Large populations in and of themselves may not be a bad thing. Many cities in Europe for example, have a higher population density compared to places we normally think of as over crowded, such as India or China. However, where it could cause problems is if demands on natural resources and development increases in an unsustainable and wasteful way, which, unfortunately is how it seems to be happening in many places today.

It was especially during imperial/colonial times that the small European nations (the centers of capital and empire) with large densities had to get their resources from the colonized nations (the peripheries of empire) to maintain their high standards of living (and this was really the wealthier classes in Europe, not all people). The Imperial European nations’ ecological footprint was often larger than the size of the nation itself. (This still goes on today with today’s empires such as USA, Japan and Western Europe, via trade and economic policies which we will see in following sections.)

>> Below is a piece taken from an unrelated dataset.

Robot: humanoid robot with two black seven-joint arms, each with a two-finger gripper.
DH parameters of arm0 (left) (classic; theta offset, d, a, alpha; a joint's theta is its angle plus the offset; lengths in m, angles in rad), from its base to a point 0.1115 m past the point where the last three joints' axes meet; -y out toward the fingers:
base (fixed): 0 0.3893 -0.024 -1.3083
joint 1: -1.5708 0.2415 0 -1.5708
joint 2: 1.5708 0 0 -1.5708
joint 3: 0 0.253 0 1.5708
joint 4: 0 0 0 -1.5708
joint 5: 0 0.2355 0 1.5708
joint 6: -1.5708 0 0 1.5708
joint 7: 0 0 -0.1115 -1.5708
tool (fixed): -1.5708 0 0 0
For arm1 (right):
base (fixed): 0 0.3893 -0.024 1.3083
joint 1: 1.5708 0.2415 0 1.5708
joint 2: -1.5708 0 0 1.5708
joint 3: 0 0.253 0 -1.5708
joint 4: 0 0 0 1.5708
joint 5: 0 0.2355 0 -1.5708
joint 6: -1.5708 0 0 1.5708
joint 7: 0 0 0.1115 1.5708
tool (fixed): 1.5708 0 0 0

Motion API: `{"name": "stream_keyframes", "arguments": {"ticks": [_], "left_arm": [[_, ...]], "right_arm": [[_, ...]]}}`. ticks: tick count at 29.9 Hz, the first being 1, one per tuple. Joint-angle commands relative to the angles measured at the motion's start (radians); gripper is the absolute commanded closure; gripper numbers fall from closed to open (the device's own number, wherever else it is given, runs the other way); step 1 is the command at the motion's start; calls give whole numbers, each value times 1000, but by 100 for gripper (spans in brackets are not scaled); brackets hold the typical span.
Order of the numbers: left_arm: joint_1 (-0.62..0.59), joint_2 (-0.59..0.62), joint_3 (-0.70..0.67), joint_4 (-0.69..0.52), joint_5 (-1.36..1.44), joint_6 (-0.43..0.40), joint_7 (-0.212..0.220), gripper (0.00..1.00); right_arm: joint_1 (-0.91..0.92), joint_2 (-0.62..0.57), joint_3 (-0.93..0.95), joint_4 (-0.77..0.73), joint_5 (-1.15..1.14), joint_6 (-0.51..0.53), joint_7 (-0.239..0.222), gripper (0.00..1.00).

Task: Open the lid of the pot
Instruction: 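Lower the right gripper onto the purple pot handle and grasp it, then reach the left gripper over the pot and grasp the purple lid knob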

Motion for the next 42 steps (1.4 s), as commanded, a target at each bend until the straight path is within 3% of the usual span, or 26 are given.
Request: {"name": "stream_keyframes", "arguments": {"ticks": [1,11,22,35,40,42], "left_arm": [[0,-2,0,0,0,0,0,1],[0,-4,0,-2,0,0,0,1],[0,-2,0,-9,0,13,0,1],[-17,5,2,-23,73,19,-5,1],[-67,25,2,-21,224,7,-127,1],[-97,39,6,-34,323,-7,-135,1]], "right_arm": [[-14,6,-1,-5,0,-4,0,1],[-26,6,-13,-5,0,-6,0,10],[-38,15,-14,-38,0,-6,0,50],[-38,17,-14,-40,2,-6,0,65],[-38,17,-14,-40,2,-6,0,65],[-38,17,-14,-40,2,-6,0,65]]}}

A lot of complex reasons all play a role in determining where a large population would be over population, such as:

  • the exploitative consumption and trading policies that have resulted in poverty of many people which, in some places, has lead to unsustainable use of the environment just to survive
  • or due to a region where the ecosystem cannot usually cope under larger populations or changing demands of a given population
  • cultural and other societal differences that affect how large family sizes are, or how resources are consumed and shared, or not
  • etc.

It is likely, though, that the explosion in population in the last century or so will not continue at the same rate given improved education, advanced technologies etc (and in many regions, population growth rate is actually slowing down, while the absolute population number is increasing still). It is often global and related national economic practices that can adversely impact ecosystems and the populations alike.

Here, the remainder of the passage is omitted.